Article note: Very cool, RT patches have been a bit of a pain for decades. I think in an increasing number of applications it now makes more sense to use attached controllers for RT tasks and a (more)conventionally scheduled host, but there are a bunch of places where a big computer with a full OS doing things like sophisticated coordinated motion (think LinuxCNC) is a really nice option.
CNC laser skipping across a metal surface, leaving light trails in long exposure.

Enlarge / Cutting metal with lasers is hard, but even harder when you don't know the worst-case timings of your code. (credit: Getty Images)

As is so often the case, a notable change in an upcoming Linux kernel is both historic and no big deal.

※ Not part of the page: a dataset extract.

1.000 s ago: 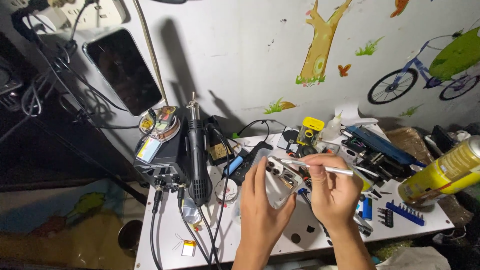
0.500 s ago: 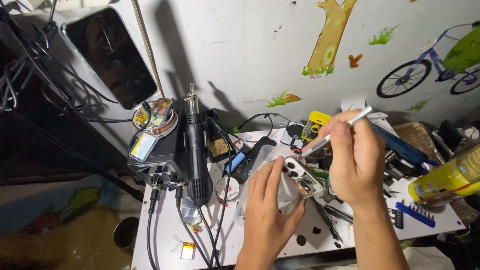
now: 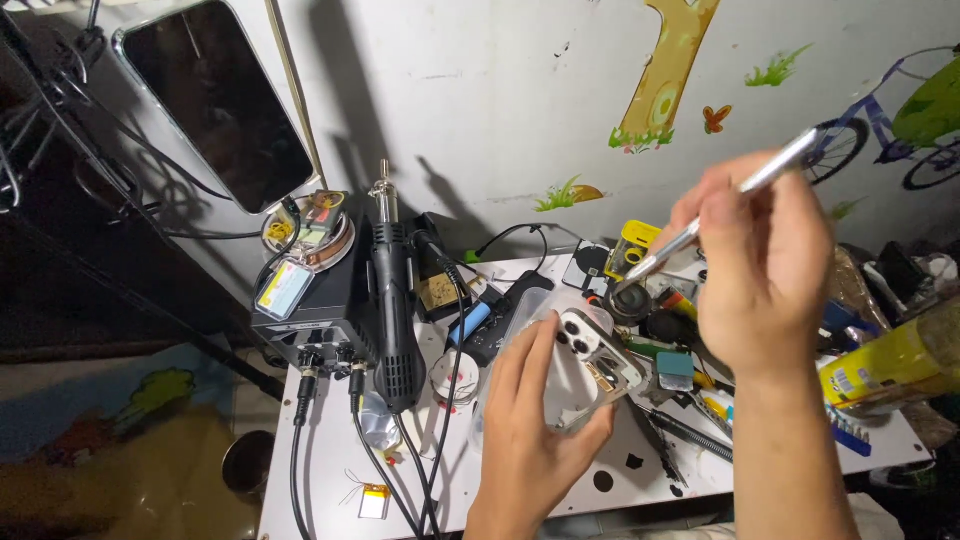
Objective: Removing adhesive residue from the backplate of a disassembled smartphone using a precision scraper tool.
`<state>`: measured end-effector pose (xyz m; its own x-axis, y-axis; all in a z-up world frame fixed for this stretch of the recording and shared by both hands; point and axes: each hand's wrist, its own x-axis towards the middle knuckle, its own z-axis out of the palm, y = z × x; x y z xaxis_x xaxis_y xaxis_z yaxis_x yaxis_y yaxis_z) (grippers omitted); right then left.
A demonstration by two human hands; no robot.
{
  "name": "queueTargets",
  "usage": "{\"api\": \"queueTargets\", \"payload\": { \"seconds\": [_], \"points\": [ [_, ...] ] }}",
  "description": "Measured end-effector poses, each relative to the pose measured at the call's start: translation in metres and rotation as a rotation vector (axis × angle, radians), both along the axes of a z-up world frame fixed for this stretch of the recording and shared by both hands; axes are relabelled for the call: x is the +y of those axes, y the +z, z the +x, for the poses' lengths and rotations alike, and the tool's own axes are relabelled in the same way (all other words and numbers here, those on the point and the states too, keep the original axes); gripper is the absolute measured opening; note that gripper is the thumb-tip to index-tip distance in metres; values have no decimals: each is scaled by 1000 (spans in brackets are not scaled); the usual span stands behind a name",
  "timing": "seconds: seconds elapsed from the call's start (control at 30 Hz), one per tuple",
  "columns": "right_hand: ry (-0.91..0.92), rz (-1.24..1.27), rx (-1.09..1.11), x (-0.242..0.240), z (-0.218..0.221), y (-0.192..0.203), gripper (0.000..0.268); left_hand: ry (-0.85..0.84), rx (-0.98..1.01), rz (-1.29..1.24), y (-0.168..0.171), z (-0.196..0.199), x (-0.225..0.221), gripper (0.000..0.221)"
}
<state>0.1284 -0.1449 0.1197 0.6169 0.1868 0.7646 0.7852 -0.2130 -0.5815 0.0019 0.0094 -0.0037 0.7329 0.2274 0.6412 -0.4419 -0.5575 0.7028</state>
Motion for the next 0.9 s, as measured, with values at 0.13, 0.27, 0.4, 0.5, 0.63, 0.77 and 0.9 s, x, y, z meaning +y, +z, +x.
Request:
{"api": "queueTargets", "payload": {
  "seconds": [0.13, 0.27, 0.4, 0.5, 0.63, 0.77, 0.9],
  "points": [
    [211, 212, 86, -13, -12, -40, 12, 34, 6, -15, 1, -2, 0, 89],
    [203, 343, 181, -26, -44, -66, 21, 39, 3, -24, 1, -3, 2, 93],
    [79, 366, 230, -30, -74, -82, 18, 69, -41, -40, -6, 2, 2, 93],
    [-48, 255, 282, -25, -91, -93, 18, 70, -51, -40, -6, 1, 2, 94],
    [23, 216, 257, -25, -94, -120, 24, 66, -66, -41, -5, 0, 3, 95],
    [59, 163, 234, -31, -97, -139, 16, 105, -55, -31, -11, -1, 1, 97],
    [40, 93, 167, -31, -97, -143, 19, 163, -55, 2, -13, 0, -2, 95]
  ]
}}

If you wanted to use "Real-Time Linux" for your audio gear, your industrial welding laser, or your Mars rover, you have had that option for a long time (presuming you didn't want to use QNX or other alternatives). Universities started making their own real-time kernels in the late 1990s. A patch set, PREEMPT_RT, has existed since at least 2005. And some aspects of the real-time work, like NO_HZ, were long ago moved into the mainline kernel, enabling its use in data centers, cloud computing, or anything with a lot of CPUs.

But officialness still matters, and in the 6.12 kernel, PREEMPT_RT will likely be merged into the mainline. As noted by Steven Vaughan-Nichols at ZDNet, the final sign-off by Linus Torvalds occurred while he was attending Open Source Summit Europe. Torvalds wrote the original code for printk, a debugging tool that can pinpoint exact moments where a process crashes, but also introduces latency that runs counter to real-time computing. The Phoronix blog has tracked the progress of PREEMPT_RT into the kernel, along with the printk changes that allowed for threaded/atomic console support crucial to real-time mainlining.